3-6.南无阿弥陀仏

A君 十八願文の中に南无阿弥陀仏を見つけられる?

Cさん 蓮如上人は十八願を南无阿弥陀仏といふ願*と呼ばれていたけど、それと関係があるの? *5帖8通(浄土真宗聖典1195頁)

A君 おおありだよ。ちょっと考えてみて。

Cさん ええっと、十八願は「至心信楽欲生我国、乃至十念、若不生者不取正覚」
よね。「至心信楽欲生我国」は真実信心、「乃至十念」は数を問わない念仏の行よね。

A君 「至心信楽欲生我国」は真実信心、それを蓮如上人の言葉でいうと・・・。

Cさん 蓮如上人の言葉で言うと、タノム。

A君 タノムを別の言葉で言うと・・。

Cさん あっ。そっか。帰命とか南无だわね。

A君 「若不生者不取正覚」が成就されると・・・。

Cさん 摂取不捨ね。ってことは、阿弥陀仏だわね。摂取して捨てざれば阿弥陀と名づく、と観経にあったわよね。

A君 となると・・・。

Cさん 「至心信楽欲生我国、若不生者不取正覚」が成就すれば、タノム者を摂取して捨てたまわず、だから、南无阿弥陀仏というわけね。
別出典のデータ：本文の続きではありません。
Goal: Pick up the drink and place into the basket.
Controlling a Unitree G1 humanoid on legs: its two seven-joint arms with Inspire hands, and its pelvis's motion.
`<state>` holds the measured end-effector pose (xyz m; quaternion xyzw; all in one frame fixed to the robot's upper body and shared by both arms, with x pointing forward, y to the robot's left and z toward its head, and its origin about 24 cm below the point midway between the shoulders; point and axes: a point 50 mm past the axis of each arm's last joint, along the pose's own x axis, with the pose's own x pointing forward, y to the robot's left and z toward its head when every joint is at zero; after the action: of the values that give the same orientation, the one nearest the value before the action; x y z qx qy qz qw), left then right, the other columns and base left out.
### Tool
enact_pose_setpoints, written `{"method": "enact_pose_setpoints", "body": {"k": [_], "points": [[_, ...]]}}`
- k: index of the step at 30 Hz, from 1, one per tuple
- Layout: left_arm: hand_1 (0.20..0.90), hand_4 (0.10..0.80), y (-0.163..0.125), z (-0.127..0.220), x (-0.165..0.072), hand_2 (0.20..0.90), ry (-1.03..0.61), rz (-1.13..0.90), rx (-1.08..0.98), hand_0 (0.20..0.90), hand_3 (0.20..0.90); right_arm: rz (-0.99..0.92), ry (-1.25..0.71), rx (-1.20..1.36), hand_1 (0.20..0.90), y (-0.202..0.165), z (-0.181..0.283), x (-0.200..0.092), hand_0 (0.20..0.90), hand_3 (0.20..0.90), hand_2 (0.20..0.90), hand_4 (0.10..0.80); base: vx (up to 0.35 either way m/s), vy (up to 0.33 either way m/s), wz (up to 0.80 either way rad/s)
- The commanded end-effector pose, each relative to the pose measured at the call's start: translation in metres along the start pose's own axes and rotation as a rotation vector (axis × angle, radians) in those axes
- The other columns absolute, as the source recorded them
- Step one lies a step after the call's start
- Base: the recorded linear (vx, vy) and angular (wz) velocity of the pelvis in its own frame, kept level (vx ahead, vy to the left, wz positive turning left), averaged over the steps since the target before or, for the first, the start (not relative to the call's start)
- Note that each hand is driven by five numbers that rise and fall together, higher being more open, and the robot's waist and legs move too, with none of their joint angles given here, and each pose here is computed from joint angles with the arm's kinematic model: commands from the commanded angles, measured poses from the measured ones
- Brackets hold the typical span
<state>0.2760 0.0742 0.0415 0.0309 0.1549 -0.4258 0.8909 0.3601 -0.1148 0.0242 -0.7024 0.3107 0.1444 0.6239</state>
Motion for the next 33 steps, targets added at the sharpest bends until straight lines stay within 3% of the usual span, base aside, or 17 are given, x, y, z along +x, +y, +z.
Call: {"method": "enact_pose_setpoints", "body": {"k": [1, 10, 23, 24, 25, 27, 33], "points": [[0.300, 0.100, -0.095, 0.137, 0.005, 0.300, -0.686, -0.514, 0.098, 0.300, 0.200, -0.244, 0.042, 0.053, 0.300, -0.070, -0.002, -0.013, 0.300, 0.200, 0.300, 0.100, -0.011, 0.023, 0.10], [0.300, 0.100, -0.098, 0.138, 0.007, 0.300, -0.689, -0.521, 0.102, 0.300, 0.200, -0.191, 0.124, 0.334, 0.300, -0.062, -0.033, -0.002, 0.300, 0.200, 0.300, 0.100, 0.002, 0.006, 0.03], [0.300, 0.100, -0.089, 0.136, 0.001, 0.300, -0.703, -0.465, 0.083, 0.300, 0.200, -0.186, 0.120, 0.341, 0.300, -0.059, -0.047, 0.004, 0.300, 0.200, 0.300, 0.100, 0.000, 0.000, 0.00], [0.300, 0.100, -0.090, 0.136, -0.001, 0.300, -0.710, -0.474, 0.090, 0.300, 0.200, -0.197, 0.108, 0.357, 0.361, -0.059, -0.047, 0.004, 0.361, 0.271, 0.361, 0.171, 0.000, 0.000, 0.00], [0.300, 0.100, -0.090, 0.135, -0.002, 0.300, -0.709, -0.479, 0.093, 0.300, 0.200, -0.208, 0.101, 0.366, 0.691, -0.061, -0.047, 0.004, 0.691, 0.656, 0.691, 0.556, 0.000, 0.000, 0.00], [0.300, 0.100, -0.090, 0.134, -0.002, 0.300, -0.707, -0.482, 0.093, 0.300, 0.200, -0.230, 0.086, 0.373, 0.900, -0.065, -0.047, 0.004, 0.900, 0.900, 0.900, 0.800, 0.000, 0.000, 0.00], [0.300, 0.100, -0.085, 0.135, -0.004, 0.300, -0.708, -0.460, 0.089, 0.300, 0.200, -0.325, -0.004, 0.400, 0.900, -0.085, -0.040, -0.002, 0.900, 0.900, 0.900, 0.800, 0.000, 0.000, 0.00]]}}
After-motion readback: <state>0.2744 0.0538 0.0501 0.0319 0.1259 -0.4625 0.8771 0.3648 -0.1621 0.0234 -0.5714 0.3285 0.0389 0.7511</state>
A君 そうなんだ。しかも、「乃至十念」も南无阿弥陀仏だろ。

Cさん 十八願文は、信ある者が摂取されるのだから南无阿弥陀仏、行も南無阿弥陀仏だわね。

A君 そうなんだ。だから十八願は南无阿弥陀仏の成就を誓った願なんだ。

Cさん じゃ、十七願はどうなるの。十七願も御名の成就と回向を誓った願なんでしょ?

A君 そうだけど、十八願は私が南无阿弥陀仏になることを誓った願なんだと理解できるよね。

Cさん 十七願で誓われた御名の成就と諸仏の讃嘆による回向が私の上に働いて、私が南无阿弥陀仏になったって訳ね。
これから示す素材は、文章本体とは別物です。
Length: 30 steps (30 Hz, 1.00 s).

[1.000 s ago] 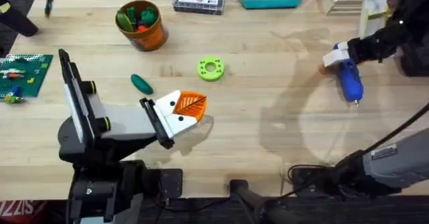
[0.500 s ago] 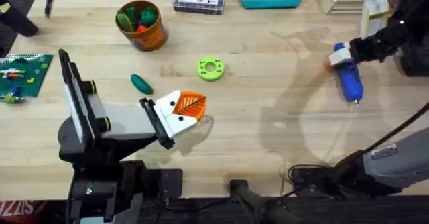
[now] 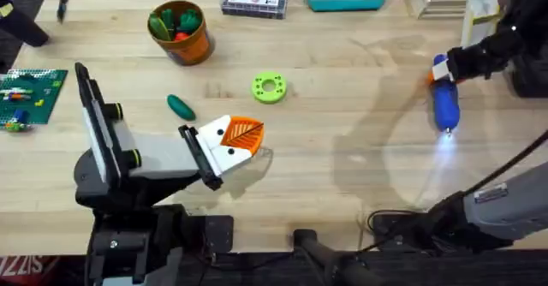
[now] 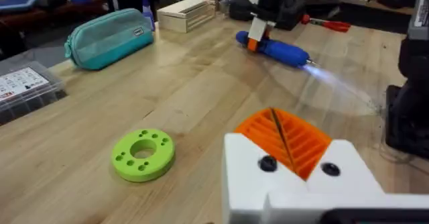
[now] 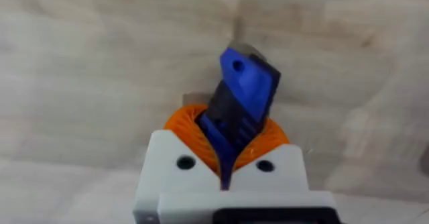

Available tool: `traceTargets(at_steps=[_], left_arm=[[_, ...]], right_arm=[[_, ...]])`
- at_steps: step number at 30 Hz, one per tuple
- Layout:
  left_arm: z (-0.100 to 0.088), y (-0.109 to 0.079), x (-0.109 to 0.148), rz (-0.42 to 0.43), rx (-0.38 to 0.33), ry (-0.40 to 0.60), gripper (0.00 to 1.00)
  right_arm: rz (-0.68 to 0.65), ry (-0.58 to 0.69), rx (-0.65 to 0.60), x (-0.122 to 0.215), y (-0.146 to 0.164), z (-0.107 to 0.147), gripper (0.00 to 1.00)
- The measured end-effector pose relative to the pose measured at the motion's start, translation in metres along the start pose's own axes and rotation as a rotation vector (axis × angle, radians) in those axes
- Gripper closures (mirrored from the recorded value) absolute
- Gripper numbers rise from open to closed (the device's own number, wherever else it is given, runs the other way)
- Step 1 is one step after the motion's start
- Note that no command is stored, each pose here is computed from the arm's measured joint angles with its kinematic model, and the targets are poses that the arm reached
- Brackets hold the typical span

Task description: Pick up the gripper from the table and insert it into the empty holder that is missing its gripper. Then pick up a screw, insert it into the mounting hole, and use the screwdriver to tighten it. Finally, clean up the table by picking up the vegetable and placing it into the bucket.

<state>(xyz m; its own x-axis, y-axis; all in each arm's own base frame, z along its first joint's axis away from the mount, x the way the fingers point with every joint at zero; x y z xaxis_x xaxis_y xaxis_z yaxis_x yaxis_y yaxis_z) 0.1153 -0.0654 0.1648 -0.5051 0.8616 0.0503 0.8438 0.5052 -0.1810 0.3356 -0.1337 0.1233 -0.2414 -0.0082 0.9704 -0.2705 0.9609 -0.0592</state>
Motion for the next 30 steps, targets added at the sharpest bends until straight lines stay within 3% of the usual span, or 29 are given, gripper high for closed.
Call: traceTargets(at_steps=[7,16,21,30], left_arm=[[0.0,0.0,0.0,0.0,0.0,0.0,0.988],[0.0,0.0,0.0,0.0,0.0,0.0,0.988],[0.0,0.0,0.0,0.0,0.0,0.0,0.988],[0.0,0.0,0.0,0.0,0.0,0.0,0.988]], right_arm=[[-0.029,0.011,-0.057,0.034,0.015,0.008,0.983],[-0.034,-0.243,-0.025,0.151,0.066,0.016,0.985],[-0.044,-0.404,0.092,0.191,0.109,0.016,0.987],[-0.2,-0.737,0.329,0.205,0.212,0.002,0.99]])
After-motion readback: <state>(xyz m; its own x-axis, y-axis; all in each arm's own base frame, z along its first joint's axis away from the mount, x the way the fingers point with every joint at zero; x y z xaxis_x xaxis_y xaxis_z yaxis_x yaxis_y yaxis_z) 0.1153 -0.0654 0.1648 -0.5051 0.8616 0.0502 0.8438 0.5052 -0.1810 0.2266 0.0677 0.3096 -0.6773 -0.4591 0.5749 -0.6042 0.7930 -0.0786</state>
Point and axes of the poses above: each hand's point on the last joint's axis, 136 mm out from that joint toward the fingers, its own x axis back along the fingers, its own y axis along the line the jaws close on, z = x × y, the point moved 9 cm from there along x, back along the fingers, and after that the axes turned 9 degrees about x, right-handed, at the moved point
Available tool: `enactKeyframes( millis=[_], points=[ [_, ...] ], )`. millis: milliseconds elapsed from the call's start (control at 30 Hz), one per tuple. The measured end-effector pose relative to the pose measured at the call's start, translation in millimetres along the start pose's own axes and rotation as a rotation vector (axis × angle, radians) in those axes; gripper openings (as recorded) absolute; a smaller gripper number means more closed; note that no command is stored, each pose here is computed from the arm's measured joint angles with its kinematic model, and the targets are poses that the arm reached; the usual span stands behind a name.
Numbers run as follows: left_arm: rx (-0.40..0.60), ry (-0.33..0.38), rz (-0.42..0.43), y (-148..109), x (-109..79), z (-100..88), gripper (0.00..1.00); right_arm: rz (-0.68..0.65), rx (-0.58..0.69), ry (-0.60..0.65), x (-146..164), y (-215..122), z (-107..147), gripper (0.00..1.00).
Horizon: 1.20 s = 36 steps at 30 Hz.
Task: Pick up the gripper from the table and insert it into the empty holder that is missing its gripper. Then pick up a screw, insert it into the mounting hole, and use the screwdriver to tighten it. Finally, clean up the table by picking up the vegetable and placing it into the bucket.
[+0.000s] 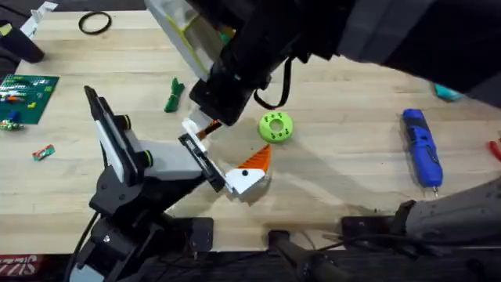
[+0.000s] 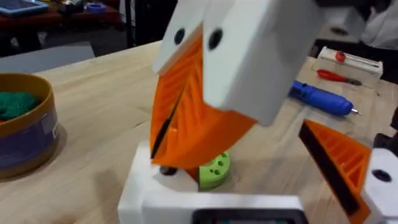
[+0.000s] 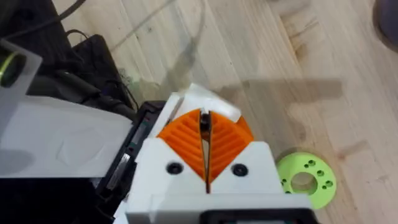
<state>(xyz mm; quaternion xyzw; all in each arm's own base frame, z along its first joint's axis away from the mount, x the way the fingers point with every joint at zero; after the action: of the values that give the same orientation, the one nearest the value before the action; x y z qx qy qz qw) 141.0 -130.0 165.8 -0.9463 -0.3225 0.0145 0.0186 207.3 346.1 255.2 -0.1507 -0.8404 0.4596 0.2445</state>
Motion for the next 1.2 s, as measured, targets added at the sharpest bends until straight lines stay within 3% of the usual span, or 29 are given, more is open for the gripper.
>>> enactKeyframes(
  millis=[300,500,633,700,733,933,1200],
  points=[
    [0.000,-0.001,0.000,0.0,0.0,0.0,0.986,0.000,0.000,-0.001,0.3,0.0,-0.1,0.004],
    [0.000,-0.004,-0.003,0.0,0.4,0.0,0.986,-0.009,0.002,-0.010,2.4,0.3,0.2,0.325],
    [0.000,-0.008,-0.006,0.0,0.7,0.0,0.986,-0.008,0.000,-0.012,2.6,-0.1,-0.3,0.651],
    [-0.001,-0.007,-0.006,0.0,0.7,-0.1,0.986,0.020,-0.005,-0.009,-4.1,-1.4,-1.0,0.927],
    [0.000,-0.007,-0.006,0.0,0.7,-0.1,0.986,0.026,-0.006,-0.001,-7.2,-2.5,-1.1,0.977],
    [-0.001,-0.005,-0.002,0.0,0.3,-0.1,0.986,0.022,-0.003,0.018,-8.0,-15.0,4.1,0.996],
    [-0.001,-0.003,-0.002,0.0,0.2,-0.1,0.986,0.062,-0.078,0.090,-23.4,-83.0,21.7,0.996]
  ],
)
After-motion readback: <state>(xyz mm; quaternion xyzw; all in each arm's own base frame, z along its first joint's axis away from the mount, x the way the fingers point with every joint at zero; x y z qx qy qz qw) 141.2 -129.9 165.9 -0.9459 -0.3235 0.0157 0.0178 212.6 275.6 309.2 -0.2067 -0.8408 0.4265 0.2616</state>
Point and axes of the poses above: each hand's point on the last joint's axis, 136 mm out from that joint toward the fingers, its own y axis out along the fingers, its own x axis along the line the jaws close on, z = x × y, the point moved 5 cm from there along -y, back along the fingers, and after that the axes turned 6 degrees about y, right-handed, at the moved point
A君 そうなんだ。蓮如上人は、信を得るとは、本願を心得るなり、本願を心得るとは南无阿弥陀仏を心得るなり、と言われているけど、この意味は、もう分かったよね。

Cさん ええ。十八願が私の上に成就すると、私が南无阿弥陀仏になるのよね。私が南无阿弥陀仏になるということは、タノム者を助けるという南无阿弥陀仏のおいわれのとおりに私が摂取不捨の阿弥陀仏に南无しているということね。私が浄土往生してゆく私の姿が南无阿弥陀仏なのね。

A君 そうなんだ。私が摂取されている心相が南无阿弥陀仏、その心相が行となったのが南无阿弥陀仏称名念仏。ここで気づくことはないかい?

Cさん 何かしら。分からないわ。

A君 Cさんは、法然聖人の至心釈を知らないかい?

Cさん よくは知らないけど、善導大師の有名な御文に関してね。

A君 そう。法然聖人は、至心とは内外相応をいうと理解しているよね。私の心相も南无阿弥陀仏、行相も南无阿弥陀仏だよ。これは内外相応だよね。

Cさん あっ。そうか。信を得て念仏を称えている姿が凡夫の至心なのね。よく分かったわ。

A君 信を得て念仏を称えている姿のほかに凡夫の至心はないんだよ。どんなに聖道の道を究めてもね。だから、法然聖人は、本願のまことを深信し念仏を称えることを、総の至誠心とは区別された別の至誠心と言われているよね。祖師も、念仏のみぞ真実にておわしますと言われたよね。もちろん、この念仏とは真如一実と一体となった御名を称えることを指しているけど、称えられる御名が真如一実にかなったものだという、より根源的な理解があるのだと思うけどね。

Cさん 総と別ってなんなの?

A君 法然聖人は、総別の至誠心があるとして、別の至誠心について、「別というは他力に乗じて往生を願う至誠心なり。」と言われているよ。別の至誠心とは、他力の至誠心であり、深心と回向発願心のことだとされている(梯和上「法然教学の研究」280頁あたり)。

Cさん なるほどね。あなたも、ときどき、いいことをいうじゃない。

A君 まぁ~、受け売りさ。ところで、蓮如上人は、タノム者を助けるという言い方をよくされているが、どうして、助ける法を先に言わないのだろうか。いつも、僕はここに引っかかっているのだ。

B君 タノム者を助けるという南无阿弥陀仏のおいわれのとおりの先後で説法されているんじゃないかな。

Cさん そうだと思うけど、タノムの前には、タノマせる救いの法が先にあるのだから、無条件で助けるとか、往生は決定しているという救いの法を先に述べてくれた方がスッキリする気がするわ。  

A君 ん~。ここは、それぞれの好きずきにまかせましょうか。